» **EXERCISE AIM**: Print the listing below exactly, minus its pictures.

» **EXCERPTED DATA**:
+++

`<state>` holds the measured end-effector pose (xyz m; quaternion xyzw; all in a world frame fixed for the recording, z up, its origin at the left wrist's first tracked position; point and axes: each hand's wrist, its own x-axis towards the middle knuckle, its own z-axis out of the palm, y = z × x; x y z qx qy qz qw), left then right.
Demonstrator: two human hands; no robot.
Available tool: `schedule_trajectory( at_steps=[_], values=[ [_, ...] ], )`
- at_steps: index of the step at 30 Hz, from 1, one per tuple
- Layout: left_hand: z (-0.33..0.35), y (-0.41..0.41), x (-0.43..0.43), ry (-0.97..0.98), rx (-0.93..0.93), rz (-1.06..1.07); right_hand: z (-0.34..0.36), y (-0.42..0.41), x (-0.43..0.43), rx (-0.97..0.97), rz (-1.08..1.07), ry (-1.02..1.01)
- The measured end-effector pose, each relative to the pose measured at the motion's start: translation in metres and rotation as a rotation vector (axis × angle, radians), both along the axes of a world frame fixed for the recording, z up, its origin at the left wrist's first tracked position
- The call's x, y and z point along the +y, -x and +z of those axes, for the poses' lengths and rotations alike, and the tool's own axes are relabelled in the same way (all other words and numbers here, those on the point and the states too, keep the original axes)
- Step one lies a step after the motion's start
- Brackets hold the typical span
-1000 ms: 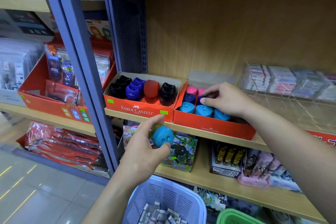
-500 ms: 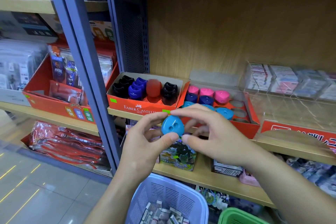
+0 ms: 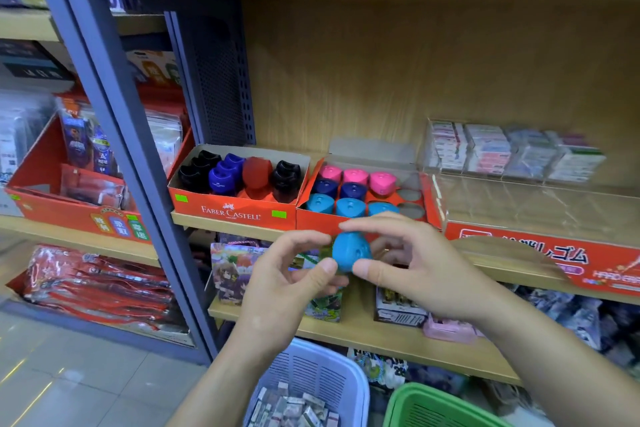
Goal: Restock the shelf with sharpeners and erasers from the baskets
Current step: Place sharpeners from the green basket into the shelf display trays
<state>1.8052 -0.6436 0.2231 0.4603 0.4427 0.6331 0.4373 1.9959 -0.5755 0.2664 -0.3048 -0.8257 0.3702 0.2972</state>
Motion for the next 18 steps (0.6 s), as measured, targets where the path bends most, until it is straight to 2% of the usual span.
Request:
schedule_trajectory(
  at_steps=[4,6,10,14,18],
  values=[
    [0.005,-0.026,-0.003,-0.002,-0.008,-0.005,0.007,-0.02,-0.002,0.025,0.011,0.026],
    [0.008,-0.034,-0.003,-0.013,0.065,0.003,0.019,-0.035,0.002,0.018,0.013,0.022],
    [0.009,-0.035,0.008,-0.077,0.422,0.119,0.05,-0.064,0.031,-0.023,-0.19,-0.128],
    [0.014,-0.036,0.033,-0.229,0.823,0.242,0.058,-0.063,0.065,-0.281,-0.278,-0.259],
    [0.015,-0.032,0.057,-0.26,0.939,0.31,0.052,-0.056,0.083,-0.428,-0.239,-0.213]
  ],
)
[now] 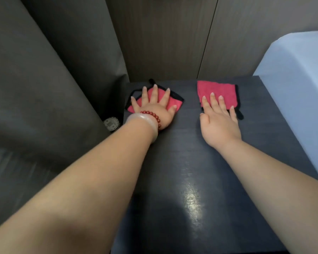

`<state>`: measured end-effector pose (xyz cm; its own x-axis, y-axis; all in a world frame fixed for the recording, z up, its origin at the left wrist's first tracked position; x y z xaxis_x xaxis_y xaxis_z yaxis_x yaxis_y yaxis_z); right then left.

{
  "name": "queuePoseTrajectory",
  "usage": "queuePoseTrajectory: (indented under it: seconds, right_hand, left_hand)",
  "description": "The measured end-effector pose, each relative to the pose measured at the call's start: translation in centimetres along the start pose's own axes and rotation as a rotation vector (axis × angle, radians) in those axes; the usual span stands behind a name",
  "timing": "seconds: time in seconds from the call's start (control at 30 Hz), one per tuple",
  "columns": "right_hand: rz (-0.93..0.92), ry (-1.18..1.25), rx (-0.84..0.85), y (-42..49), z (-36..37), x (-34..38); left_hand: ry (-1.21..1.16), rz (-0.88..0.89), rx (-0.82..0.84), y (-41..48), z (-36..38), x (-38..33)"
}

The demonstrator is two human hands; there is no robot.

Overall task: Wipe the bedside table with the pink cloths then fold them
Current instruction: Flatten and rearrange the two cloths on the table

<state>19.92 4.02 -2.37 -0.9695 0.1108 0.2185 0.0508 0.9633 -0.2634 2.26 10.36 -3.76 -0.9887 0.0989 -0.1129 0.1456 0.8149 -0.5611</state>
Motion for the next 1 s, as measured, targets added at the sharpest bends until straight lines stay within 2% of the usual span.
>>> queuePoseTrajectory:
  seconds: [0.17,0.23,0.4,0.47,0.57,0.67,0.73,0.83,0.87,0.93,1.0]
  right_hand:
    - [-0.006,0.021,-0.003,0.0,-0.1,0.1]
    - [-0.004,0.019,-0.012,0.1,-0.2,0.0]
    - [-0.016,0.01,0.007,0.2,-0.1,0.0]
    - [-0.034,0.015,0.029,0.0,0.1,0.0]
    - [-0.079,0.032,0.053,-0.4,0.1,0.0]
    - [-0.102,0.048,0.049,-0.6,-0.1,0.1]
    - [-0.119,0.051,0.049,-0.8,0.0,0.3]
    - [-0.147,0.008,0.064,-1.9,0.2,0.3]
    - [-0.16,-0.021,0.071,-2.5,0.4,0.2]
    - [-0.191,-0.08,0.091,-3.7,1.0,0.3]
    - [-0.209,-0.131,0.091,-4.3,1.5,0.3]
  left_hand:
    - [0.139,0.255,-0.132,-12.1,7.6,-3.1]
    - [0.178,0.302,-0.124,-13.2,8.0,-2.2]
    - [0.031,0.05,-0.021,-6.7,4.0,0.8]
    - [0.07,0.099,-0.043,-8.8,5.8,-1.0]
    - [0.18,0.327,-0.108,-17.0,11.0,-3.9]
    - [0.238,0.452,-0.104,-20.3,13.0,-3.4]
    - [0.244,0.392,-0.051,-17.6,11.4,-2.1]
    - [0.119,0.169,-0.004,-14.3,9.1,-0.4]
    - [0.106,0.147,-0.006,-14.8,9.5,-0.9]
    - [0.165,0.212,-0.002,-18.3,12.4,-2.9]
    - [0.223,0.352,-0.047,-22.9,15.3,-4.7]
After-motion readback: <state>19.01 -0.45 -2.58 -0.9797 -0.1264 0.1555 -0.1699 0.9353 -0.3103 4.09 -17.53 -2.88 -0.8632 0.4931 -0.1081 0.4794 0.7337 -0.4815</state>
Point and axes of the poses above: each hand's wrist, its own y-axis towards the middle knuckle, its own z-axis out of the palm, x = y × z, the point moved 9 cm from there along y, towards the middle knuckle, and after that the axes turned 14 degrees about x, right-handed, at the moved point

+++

» **TASK SOLUTION**:
`<state>` holds the measured end-effector pose (xyz m; quaternion xyzw; all in a world frame fixed for the recording, z up, its origin at the left wrist's first tracked position; point and axes: each hand's wrist, its own x-axis towards the middle knuckle, its own z-axis out of the palm, y = z × x; x y z qx qy qz qw), left then right.
Demonstrator: two human hands; no robot.
Available tool: `schedule_trajectory( at_steps=[_], values=[ [_, ...] ], )`
- at_steps: index of the step at 30 Hz, from 1, one per tuple
- Layout: left_hand: z (-0.33..0.35), y (-0.41..0.41), x (-0.43..0.43), ry (-0.97..0.98), rx (-0.93..0.93), rz (-1.06..1.07); right_hand: z (-0.34..0.36), y (-0.42..0.41), x (-0.43..0.43), rx (-0.97..0.97), rz (-1.08..1.07), ry (-1.02..1.01)
- The measured end-effector pose, each relative to the pose measured at the motion's start: translation in metres and rotation as a rotation vector (axis × angle, radians), both along the axes of a world frame fixed for the recording, z up, its origin at the left wrist's first tracked position
- The call's x, y and z point along the +y, -x and +z of those axes, for the poses' lengths and rotations alike, and the tool's own axes are relabelled in the same way (all other words and numbers here, those on the point and the states too, keep the original axes)
- Step one lies a step after the motion's start
- Brackets hold the typical span
-1000 ms: 
-500 ms: 
+0 ms: 
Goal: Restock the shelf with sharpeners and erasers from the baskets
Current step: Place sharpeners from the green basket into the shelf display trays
<state>1.8052 -0.6436 0.2231 0.4603 0.4427 0.6331 0.4373 1.9959 -0.5755 0.2664 -0.3048 -0.8257 0.3702 0.2972</state>
Motion for the next 18 steps (0.6 s), as measured, targets where the path bends most, until it is straight to 2% of the usual span.
Request:
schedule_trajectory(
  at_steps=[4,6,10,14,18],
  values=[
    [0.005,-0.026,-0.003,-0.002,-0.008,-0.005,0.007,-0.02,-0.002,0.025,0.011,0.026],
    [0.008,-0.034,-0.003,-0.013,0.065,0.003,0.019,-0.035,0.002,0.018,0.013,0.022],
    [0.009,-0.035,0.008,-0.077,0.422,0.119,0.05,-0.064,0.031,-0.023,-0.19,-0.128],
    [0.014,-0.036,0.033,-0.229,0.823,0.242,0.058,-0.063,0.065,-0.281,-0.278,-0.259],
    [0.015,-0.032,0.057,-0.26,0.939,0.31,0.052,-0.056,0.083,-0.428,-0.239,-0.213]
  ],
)
[now] 

`<state>`: measured end-effector pose (xyz cm; its own x-axis, y-axis; all in a world frame fixed for the recording, z up, its origin at the left wrist's first tracked position; x y z xaxis_x xaxis_y xaxis_z yaxis_x yaxis_y yaxis_z); right then left.

{
  "name": "queuePoseTrajectory",
  "usage": "queuePoseTrajectory: (indented under it: seconds, right_hand, left_hand)",
  "description": "The measured end-effector pose, each relative to the pose measured at the call's start: translation in centimetres along the start pose's own axes and rotation as a rotation vector (axis × angle, radians) in those axes; the usual span stands behind a name",
  "timing": "seconds: time in seconds from the call's start (control at 30 Hz), one per tuple",
  "columns": "right_hand: rz (-0.93..0.92), ry (-1.18..1.25), rx (-0.84..0.85), y (-42..49), z (-36..37), x (-34..38); left_hand: ry (-1.21..1.16), rz (-0.88..0.89), rx (-0.82..0.84), y (-41..48), z (-36..38), x (-38..33)"
}

The demonstrator is two human hands; there is no robot.

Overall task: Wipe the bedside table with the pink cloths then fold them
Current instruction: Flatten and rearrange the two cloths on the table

<state>19.92 4.02 -2.37 -0.9695 0.1108 0.2185 0.0508 0.9633 -0.2634 2.26 10.36 -3.76 -0.9887 0.0989 -0.1129 0.1456 0.8149 -0.5611</state>
Motion for the next 1 s, as measured, targets added at the sharpest bends until straight lines stay within 2% of the usual span.
>>> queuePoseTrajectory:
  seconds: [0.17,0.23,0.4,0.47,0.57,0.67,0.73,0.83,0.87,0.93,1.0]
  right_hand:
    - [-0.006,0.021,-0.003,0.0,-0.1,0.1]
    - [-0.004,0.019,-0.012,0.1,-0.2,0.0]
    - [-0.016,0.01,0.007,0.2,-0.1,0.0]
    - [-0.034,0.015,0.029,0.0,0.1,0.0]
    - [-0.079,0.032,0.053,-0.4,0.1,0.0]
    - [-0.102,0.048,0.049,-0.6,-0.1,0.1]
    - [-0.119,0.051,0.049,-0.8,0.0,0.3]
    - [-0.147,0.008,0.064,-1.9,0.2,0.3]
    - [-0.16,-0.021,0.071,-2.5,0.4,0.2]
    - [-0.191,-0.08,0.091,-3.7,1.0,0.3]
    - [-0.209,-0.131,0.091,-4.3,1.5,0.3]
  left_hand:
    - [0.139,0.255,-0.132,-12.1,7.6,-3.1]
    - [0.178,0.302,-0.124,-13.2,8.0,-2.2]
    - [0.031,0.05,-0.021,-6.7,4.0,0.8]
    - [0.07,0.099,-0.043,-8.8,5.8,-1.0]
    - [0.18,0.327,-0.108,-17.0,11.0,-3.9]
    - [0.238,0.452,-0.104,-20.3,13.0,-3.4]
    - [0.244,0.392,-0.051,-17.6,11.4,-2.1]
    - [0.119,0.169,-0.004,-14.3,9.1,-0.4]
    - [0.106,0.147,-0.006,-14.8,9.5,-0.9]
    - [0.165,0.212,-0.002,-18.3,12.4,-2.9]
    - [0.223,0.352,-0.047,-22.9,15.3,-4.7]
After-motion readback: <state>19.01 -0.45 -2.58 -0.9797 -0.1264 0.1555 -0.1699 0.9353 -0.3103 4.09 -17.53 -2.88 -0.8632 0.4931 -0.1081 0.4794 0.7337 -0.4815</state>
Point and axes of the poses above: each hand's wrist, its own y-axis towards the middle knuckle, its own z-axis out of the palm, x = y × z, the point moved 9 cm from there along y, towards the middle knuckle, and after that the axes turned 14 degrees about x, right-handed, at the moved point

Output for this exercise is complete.